[Start of section]

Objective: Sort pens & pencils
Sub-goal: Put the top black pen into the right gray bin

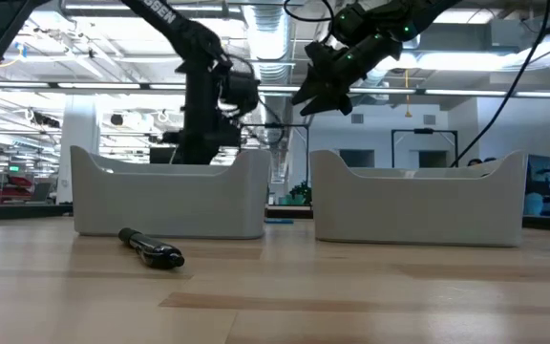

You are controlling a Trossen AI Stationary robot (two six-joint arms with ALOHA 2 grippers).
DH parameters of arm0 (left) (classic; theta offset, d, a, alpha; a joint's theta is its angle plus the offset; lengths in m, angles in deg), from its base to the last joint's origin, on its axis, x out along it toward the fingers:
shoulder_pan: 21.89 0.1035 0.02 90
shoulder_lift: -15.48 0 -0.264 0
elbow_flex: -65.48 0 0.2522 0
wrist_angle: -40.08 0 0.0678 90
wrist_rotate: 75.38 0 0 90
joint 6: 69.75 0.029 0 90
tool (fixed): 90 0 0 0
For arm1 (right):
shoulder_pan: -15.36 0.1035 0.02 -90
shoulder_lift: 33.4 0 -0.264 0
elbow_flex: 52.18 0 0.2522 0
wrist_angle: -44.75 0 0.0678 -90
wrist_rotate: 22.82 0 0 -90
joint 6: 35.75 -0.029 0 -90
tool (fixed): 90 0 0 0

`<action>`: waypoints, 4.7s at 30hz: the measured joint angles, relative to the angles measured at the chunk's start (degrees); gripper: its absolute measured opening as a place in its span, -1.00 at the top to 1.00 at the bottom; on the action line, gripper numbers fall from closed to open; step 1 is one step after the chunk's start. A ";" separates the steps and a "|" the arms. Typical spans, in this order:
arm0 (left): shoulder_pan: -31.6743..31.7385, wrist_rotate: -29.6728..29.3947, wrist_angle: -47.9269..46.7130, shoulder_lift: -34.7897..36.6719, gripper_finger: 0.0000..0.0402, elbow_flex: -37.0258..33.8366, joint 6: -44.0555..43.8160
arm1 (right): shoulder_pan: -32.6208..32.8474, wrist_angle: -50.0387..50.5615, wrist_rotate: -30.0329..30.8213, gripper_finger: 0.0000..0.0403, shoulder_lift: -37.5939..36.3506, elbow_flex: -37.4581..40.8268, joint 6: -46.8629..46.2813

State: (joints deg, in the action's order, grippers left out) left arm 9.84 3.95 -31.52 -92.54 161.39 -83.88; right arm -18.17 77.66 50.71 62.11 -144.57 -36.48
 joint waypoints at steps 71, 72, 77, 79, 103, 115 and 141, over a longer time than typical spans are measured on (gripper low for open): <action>-12.72 4.92 8.57 0.37 0.89 24.02 52.58 | 8.97 18.56 3.54 -0.19 -15.59 0.22 3.13; -12.83 4.11 8.74 0.37 0.89 24.02 52.58 | 9.04 18.57 3.63 -0.19 -15.59 0.22 2.35; -13.65 0.32 9.93 0.37 0.89 24.02 52.86 | 9.07 19.23 4.84 -0.19 -15.57 0.22 1.01; -13.92 0.28 10.53 0.33 0.89 24.02 52.67 | 9.09 19.79 6.66 -0.19 -15.55 0.22 0.74; -16.96 -6.65 15.36 0.20 0.89 23.99 56.58 | 9.11 20.88 7.56 -0.17 -15.50 0.22 -0.37; -17.96 -11.71 17.89 0.19 0.89 23.94 58.09 | 9.09 21.12 7.56 0.28 -15.50 0.22 -1.23; -19.30 -12.71 19.08 0.17 0.81 23.93 59.12 | 9.07 21.41 7.58 0.65 -15.55 0.20 -1.33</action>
State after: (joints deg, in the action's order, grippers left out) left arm -9.46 -8.75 -12.45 -92.37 185.32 -24.76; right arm -9.11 99.07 58.29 46.56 -144.38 -37.82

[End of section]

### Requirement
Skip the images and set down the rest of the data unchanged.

### Solution
Objective: Sort pens & pencils
Sub-goal: Put the top black pen into the right gray bin


You are controlling a Trossen AI Stationary robot (two six-joint arms with ALOHA 2 grippers).
DH parameters of arm0 (left) (classic; theta offset, d, a, alpha; a joint's theta is its angle plus the offset; lengths in m, angles in deg), from its base to the last joint's origin, on its axis, x out along it toward the fingers:
shoulder_pan: 21.89 0.1035 0.02 90
shoulder_lift: -15.48 0 -0.264 0
elbow_flex: -65.48 0 0.2522 0
wrist_angle: -40.08 0 0.0678 90
wrist_rotate: 75.38 0 0 90
joint 6: 69.75 0.029 0 90
tool (fixed): 90 0 0 0
For arm1 (right):
shoulder_pan: -15.36 0.1035 0.02 -90
shoulder_lift: 33.4 0 -0.264 0
elbow_flex: 52.18 0 0.2522 0
wrist_angle: -44.75 0 0.0678 -90
wrist_rotate: 22.82 0 0 -90
joint 6: 35.75 -0.029 0 -90
tool (fixed): 90 0 0 0

`<action>`: waypoints, 4.7s at 30hz: the measured joint angles, relative to the angles measured at the chunk's start (degrees); gripper: its absolute measured opening as a place in its span, -1.00 at the top to 1.00 at the bottom; on the action line, gripper numbers fall from closed to open; step 1 is one step after the chunk's start. A ";" separates the steps and a "|" the arms. Typical spans, in this order:
arm0 (left): shoulder_pan: -31.6743..31.7385, wrist_rotate: -29.6728..29.3947, wrist_angle: -47.9269..46.7130, shoulder_lift: -34.7897..36.6719, gripper_finger: 0.0000..0.0402, elbow_flex: -37.0258..33.8366, joint 6: -44.0555..43.8160
arm1 (right): shoulder_pan: -32.6208..32.8474, wrist_angle: -50.0387..50.5615, wrist_rotate: -30.0329..30.8213, gripper_finger: 0.0000..0.0403, shoulder_lift: -37.5939..36.3506, elbow_flex: -37.4581..40.8268, joint 6: -46.8629..46.2813

State: (joints deg, in the action's order, grippers left out) left arm 9.84 3.95 -31.52 -92.54 161.39 -83.88; right arm -18.17 77.66 50.71 62.11 -144.57 -36.48
 joint waypoints at steps 71, 72, 77, 79, 103, 115 and 141, over a longer time than typical spans are measured on (gripper low for open): <action>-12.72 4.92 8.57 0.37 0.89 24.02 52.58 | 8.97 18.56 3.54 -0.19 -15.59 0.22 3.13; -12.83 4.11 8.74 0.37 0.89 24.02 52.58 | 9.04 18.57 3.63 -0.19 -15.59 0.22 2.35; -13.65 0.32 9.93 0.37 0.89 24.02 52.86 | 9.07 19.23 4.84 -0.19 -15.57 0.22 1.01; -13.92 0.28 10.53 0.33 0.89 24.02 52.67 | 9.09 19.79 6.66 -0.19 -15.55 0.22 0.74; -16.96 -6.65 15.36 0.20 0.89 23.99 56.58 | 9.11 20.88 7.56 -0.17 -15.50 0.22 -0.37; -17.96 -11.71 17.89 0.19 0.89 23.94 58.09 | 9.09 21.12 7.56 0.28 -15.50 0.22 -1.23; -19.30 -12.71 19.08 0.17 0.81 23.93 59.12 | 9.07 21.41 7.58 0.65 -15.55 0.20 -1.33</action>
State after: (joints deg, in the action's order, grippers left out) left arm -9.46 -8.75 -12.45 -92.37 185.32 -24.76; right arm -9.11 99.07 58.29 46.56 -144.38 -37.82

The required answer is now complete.